Or they might tell you that they need to pay overtime to any employee
who works more than 40 hours in a week, on the hours over 40, which means
that you need to scan down the list for people who worked more than (or
perhaps close to) 40, then add up only those hours and subtract off 40.
In this list, Anne worked only four days about a half-day each, there's
no way that adds up to more than 40, so I don't need to add her hours up
at all. Bill has some long days, he might need me to add up the hours.
If the table had big complicated numbers -- say hours and minutes -- I
would round off to hours (or maybe even single-digit numbers, which this
table already is) to see if it gets close, before doing the careful sum.
Fred and Mary both worked five days, all less than 8 hours, so they didn't
do any overtime, no summation needed. Zoe, maybe, maybe not, I'd have to
add up the numbers and see. Look for what they are asking, then see how
much you can do with round numbers. We only had two employees working marginally
more (or in the case of Zoe, less) than 40 hours, so if the multiple choices
they offer include some very large numbers, you can discount them immediately.
Like suppose I'm a used car dealer, and I can buy five cars off the market, but the guy doesn't know how much he will charge me yet, I want to figure out how much I need to sell them for to make a profit, so I do my calculations with "X" for the price of each car, then when I know, I just substitute the correct value for "X" and finish the calculation. I might want to figure it for different commisions for my floor sales team, so I can use "Y" for the commission, then try different numbers in the same calculation. Let's see how that works. I don't even know the sales price yet (that's what I'm trying to figure out) -- let's call that "S" -- but let's suppose my overhead can be figured at $500 for the lot, and I want a $200 profit at the end of the day. So the formula for each car might look like this:
S = X+YS+500/5 + 200/5Notice that the commission is paid out on the sale price (which we don't know yet), so I just multiplied the commission rate Y times the sale price S -- put two letters, or a number and a letter next to each other, and that means they are multiplied, so the total I need to pay my supplier is 5X (think: "five eXes" like you might think "five cars"). Algebra is the mathematical discipline for figuring out what numbers work for "S" when it appears more than once in the formula, or in an odd place. Many of the tests you need to take don't really do much algebra, so I'll leave that for the next lesson.

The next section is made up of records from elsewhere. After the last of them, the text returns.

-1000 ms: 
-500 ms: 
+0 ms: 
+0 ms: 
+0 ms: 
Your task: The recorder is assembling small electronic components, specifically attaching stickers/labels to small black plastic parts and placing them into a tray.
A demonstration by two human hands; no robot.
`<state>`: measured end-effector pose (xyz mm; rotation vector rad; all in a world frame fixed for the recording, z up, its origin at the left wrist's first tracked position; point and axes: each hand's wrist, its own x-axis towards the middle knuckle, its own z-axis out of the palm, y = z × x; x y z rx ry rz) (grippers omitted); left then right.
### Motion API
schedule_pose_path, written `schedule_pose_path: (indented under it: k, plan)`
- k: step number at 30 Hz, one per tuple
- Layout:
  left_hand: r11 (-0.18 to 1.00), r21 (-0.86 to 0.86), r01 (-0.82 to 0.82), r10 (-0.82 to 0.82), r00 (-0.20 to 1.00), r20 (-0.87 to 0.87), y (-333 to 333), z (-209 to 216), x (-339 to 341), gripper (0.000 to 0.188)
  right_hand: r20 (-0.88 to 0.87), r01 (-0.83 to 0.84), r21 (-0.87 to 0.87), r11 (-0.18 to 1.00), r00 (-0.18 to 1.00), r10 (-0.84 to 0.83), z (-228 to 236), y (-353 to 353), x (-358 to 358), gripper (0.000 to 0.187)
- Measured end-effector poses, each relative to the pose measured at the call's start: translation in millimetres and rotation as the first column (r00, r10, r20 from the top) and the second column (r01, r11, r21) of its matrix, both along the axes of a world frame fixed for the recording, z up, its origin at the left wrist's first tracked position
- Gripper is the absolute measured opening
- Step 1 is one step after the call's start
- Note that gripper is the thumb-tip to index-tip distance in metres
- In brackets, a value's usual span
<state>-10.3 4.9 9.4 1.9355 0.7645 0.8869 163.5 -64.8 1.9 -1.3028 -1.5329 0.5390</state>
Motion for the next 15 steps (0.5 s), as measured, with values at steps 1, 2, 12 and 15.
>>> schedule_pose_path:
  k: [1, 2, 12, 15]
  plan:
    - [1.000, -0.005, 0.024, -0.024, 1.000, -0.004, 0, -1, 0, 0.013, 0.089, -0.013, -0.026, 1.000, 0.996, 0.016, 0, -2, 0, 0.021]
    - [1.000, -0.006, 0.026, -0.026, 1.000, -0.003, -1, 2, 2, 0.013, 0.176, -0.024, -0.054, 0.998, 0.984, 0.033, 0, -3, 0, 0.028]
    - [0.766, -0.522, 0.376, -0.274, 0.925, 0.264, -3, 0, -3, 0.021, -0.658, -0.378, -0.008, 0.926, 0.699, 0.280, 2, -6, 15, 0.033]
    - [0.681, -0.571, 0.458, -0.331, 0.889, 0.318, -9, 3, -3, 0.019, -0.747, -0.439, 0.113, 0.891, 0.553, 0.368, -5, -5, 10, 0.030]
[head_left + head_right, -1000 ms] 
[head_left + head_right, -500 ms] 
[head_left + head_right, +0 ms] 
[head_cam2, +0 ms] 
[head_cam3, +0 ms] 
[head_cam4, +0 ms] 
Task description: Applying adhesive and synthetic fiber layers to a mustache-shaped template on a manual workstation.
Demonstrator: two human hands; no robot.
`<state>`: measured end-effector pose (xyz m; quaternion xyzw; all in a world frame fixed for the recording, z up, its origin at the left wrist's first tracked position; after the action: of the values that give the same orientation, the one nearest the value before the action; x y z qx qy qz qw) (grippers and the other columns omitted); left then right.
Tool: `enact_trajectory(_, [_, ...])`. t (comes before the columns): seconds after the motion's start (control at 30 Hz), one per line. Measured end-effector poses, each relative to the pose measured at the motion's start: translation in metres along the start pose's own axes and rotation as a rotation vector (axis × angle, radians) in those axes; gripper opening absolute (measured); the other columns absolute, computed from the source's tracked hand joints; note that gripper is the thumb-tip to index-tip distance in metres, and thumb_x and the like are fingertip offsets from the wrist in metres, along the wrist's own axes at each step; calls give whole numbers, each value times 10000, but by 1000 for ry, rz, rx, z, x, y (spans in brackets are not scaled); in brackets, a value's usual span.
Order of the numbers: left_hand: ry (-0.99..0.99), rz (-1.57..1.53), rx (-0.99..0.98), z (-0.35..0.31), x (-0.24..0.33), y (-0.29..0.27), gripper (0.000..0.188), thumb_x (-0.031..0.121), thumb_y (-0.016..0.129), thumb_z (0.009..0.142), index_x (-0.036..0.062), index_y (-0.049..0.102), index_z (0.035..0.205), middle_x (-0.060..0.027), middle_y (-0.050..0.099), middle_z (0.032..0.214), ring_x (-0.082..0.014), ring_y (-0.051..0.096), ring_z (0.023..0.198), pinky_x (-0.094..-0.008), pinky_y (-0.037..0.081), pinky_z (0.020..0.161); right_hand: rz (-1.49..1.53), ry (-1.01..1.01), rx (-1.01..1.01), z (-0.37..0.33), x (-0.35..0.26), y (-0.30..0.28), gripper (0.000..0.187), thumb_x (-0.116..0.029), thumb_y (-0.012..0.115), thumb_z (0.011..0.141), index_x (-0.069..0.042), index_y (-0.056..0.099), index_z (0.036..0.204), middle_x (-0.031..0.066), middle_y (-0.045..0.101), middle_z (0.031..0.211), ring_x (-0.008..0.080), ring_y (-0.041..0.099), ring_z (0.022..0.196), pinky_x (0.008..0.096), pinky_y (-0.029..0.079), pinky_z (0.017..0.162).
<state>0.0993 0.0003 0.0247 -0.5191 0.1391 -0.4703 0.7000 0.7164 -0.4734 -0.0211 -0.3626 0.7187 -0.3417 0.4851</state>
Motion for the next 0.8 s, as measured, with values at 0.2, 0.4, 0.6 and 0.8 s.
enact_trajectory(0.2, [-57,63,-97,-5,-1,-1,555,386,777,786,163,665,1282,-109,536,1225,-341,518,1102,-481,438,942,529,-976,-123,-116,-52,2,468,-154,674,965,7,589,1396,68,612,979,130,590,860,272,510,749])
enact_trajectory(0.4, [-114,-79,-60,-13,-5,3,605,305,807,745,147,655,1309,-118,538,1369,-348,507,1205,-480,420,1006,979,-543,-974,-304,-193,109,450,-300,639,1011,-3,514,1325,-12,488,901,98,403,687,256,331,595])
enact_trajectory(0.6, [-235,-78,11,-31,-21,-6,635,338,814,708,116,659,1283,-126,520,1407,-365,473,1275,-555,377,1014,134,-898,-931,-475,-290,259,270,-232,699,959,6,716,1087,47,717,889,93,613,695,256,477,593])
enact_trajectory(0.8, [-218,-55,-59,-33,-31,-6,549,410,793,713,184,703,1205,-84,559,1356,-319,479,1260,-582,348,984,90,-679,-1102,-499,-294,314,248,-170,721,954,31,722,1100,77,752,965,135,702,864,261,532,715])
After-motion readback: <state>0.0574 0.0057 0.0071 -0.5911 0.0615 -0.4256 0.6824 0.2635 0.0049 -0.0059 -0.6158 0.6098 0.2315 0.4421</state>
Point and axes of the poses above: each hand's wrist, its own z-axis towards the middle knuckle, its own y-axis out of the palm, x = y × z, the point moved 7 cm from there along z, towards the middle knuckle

You do need to know about the letters. Letters are just numbers that we don't know yet. There are rules for doing math using letters, so that the answer comes out correctly. Next time, not today.
Did you ever get a puzzle where the guy says, "Think of a number, any
number." Then he tells you to multiply it times three, then divide by your
original number, or something like that, then he tells you your result
is three. How did he do that? He thinks of your original number as X. Multiply
it times 3 and you have 3X. He still doesn't know what it is, but you can
divide 3X by X and the result is always 3, no matter what X was (except
zero: you can't divide by zero). X is just a number we don't know the value
yet.
If there are several numbers in the list that are the same value, just count them, and multiply one of them by how many are that value. Then I can add in the other values. If there are pairs of numbers the same, add one pair, then multiply it times the number of pairs. Sometimes the pairs don't exactly match, but each pair adds up to the same value, so count them as pairs anyway. If you are not used to thinking of numbers in pairs, this may not be so useful. Don't waste a lot of time on tricks that don't work for you.
Often a list will be a lot of numbers very close to some nominal middle
-- like that table above, where Bill's and Zoe's
hours were (with a couple exceptions) just one or two hours above or below
one eight-hour day. So I run through the list thinking, "Right on (=8),
+1 over, +2 over (now +3), -3 down (that cancels the +3, leaving me right
on again), then -1 down at the end of five days (which should be 40 in
a 40-hour week), so the sum so far is -1 under 40 (=39), but I'm only interested
in the hours over 40. When I add in that last +4 I end up with a net +3
hours of overtime, with much less hard work. Zoe worked out the same way,
-1, then cancelled by +1, leaving -2 at the end of the fifth day (no overtime,
no big numbers to add up).
Do the same for the next size (one digit smaller), but don't add them, just count those 5 or higher, and add that count to your base rounded sum. Discard any numbers more than two digits shorter, and count the remaining numbers (all two digits shorter than the longest number). They probably won't give you so many, but if there are more than fifty or so, round the count up or down to the nearest multiple of 100, then throw the last two digits away and add the hundreds (as ones) to your rounded sum. Less than fifty, throw them all away.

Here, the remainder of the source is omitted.